As soon as the “Berlin-Warsaw Express” chugged across the border, the Virgin Marys began to appear. Some of them stood scarecrow-like and alone in their shrines at the edge of wheat fields, while others guarded the entrances to farm houses. Rosy-cheeked and smiling demurely beneath their blue shawls, they reminded me of home.
It was the first indication that I was on my way to a country with the potential to out-Catholic Ireland.
While the Virgin Mary may be rural Poland’s icon of choice, the late Pope John II reigns supreme in Warsaw. The former pontiff is carved into statues, pasted onto posters and a favourite among street artists, who sell paintings of his face alongside still-lifes of fruit bowls and flowers.
The adulation isn’t limited to the capital either. Last year, the Daily Mail reported that a businessman in the southern city of Czestochowa had erected a 45-foot statue of John Paul II, whom he believes intervened to save his son from drowning.
LSB and I soon got used to meeting some version of John Paul II at every street corner. We even began greeting him with a “Howeyeah JPII.” But it didn’t take long for us to realise that he’s not the only Roman Catholic actively revered in Warsaw.
In hindsight, I should have known better than to meander towards a park bench occupied by a life-size bronze statue reading a book. In my defence though, it reminded me of the Patrick Kavanagh statue by the canal in Dublin, a place where I have never been accosted.
LSB and I were basking in the sunshine beside the statue when we were approached by an elderly lady, who stood before us, staring. I smiled at her and she began speaking in Polish.
“Erm… No… Polski,” I responded apologetically.
She gestured excitedly at the statue. I shrugged my shoulders as politely as I could.
She talked some more, then motioned at us to stay put while she went away.
A few moments later, she came back with an elderly man.
He had a pleasant tanned and wrinkled face and was wearing a Nike sweatshirt.
“English?” he said and we nodded enthusiastically. “I have… um. little English,” he said, laughing.
“This man,” he said, pointing at the statue. “Jan Twardowski. He… um…” he cupped his hands around his neck to indicate a collar and the word came to him. “Priest. Yes. Priest!”
“Oh!” I said. “Thank you! I didn’t know who he was.”
“Yes!” he said, delighted. “Priest… important priest… and also poet!”
“Priest,” the lady repeated, delighted. “Yes, priest!”
“Ah,” I said. “What a beautiful place for him!”

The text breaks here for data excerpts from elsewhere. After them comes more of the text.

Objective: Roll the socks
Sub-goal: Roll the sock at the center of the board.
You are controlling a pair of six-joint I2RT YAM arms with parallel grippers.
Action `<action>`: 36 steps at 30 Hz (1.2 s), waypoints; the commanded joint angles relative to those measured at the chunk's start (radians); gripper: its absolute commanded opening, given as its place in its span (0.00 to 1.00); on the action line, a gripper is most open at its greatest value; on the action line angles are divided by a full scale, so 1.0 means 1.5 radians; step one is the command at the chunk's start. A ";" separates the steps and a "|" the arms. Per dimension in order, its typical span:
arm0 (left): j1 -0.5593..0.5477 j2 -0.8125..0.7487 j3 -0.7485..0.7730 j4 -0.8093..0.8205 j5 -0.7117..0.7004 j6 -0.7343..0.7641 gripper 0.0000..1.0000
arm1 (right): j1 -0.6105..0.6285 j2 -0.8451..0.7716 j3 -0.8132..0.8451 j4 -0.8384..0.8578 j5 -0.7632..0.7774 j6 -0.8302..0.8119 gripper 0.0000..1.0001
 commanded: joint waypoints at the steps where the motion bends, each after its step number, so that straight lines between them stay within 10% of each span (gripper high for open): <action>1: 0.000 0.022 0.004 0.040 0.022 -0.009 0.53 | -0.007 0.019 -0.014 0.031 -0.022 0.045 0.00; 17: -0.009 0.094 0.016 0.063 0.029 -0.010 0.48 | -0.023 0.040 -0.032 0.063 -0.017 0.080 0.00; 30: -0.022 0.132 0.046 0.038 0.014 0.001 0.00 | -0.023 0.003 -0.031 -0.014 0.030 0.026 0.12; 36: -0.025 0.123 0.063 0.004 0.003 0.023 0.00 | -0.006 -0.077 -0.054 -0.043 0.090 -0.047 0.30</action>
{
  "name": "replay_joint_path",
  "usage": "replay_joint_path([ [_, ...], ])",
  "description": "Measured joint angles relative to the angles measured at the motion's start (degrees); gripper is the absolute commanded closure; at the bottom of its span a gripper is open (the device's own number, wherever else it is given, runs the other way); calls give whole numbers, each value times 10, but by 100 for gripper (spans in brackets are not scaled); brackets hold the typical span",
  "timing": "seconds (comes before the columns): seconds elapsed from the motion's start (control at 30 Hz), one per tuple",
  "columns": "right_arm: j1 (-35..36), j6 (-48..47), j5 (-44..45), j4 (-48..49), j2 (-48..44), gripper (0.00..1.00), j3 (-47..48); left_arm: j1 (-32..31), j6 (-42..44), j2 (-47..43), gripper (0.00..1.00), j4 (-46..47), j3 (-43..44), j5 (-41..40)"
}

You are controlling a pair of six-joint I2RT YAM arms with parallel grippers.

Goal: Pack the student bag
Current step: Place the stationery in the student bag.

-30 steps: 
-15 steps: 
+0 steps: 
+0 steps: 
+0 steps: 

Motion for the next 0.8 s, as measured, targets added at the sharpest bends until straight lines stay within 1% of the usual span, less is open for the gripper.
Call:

“Yes, yes, beautiful!” they agreed.
They left happily.
A few moments later, another party comprising two women and a man in a wheelchair arrived and stopped in front of us. They stayed there for quite some time and I began to shift uncomfortably in my seat.
Though there were several vacant benches elsewhere, I thought they were perhaps trying to covet our spot. “Would you like to…?” I said, motioning to get up.
“No, no,” the lady pushing the wheelchair said, waving her hand.
Suddenly I noticed a presence to my left. When I turned I discovered a third woman on her knees by my feet, praying.
This, I thought, is one step away from Pope-shaped perogies.